The concepts are as varied as the exhibitors themselves. However, there are similarities in the various products, some more human than others, in the fascinating ways in which they establish a link between fun, learning and programming. In many cases, they are aimed at children and young people.

The following will be among the exhibitors making Hall 26 a must-visit:

Leju Robotics (Stand 115) from China is featuring what we all imagine a robot to be. The bipedal Aelos 1s can walk, dance and play football. And in carrying out all these actions it responds to spoken commands. But it also challenges young researchers to apply their creativity in programming it and teaching it new actions. And conversely, it also imparts scholastic knowledge.

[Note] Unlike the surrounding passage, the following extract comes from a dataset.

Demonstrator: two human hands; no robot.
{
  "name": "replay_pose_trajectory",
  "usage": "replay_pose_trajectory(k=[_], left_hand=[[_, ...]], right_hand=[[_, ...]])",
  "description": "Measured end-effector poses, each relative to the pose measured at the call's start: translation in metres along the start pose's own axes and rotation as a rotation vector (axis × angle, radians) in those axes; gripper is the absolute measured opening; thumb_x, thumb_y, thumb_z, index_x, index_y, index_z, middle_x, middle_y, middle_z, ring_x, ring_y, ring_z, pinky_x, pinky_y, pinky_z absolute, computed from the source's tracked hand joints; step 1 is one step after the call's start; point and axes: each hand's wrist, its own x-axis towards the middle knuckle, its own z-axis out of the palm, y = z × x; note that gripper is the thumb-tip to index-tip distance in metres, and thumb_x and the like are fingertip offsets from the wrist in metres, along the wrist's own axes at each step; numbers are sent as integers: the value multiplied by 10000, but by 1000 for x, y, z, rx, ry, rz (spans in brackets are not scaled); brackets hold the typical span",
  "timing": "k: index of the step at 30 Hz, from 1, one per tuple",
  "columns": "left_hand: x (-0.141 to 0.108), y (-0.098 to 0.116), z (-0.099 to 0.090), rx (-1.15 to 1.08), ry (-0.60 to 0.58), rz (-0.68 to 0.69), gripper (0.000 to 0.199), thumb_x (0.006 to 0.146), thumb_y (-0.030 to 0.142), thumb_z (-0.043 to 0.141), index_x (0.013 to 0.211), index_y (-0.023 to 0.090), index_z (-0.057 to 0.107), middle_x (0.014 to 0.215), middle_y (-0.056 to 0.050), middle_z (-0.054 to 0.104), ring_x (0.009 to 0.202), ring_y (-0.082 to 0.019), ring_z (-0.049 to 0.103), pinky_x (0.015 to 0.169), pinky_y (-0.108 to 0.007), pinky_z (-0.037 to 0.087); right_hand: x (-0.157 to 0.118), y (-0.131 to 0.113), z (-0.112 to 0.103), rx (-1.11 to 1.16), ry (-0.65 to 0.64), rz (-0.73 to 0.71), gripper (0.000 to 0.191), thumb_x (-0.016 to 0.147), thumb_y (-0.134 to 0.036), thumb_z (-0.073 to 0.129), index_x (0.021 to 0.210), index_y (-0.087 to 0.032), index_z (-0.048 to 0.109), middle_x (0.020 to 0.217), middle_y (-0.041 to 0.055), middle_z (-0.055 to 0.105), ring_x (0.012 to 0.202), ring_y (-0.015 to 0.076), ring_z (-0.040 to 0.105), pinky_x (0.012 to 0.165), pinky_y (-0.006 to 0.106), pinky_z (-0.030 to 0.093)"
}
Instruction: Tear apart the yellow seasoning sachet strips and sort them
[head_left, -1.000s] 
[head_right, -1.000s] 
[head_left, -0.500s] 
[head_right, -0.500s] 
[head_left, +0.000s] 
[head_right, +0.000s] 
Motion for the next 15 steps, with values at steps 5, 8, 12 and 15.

Cubroid (Stand 231, KIRIA) from Korea starts off by promoting an independent approach to the way it deals with tasks. Multi-functional cubes, glowing as they play music, or equipped with a tiny rotating motor, join together like Lego pieces. Configuration and programming are thus combined, providing a basic idea of what constitutes artificial intelligence.

Spain is represented by Ebotics (Stand 218). This company is presenting an entire portfolio of building components, including the “Mint” educational program. The modular system explains about modern construction, programming and the entire field of robotics.

Elematec Corporation (Stand 208) from Japan is presenting the two-armed SCARA, which is not intended to deal with any tasks, but in particular to assist people with their work.

Everybot (Stand 231, KIRIA) from Japan approaches the concept of robotics by introducing an autonomous floor-cleaning machine, similar to a robot vacuum cleaner.

And Segway (Stand 222) is using a number of products to explain the modern approach to battery-powered locomotion.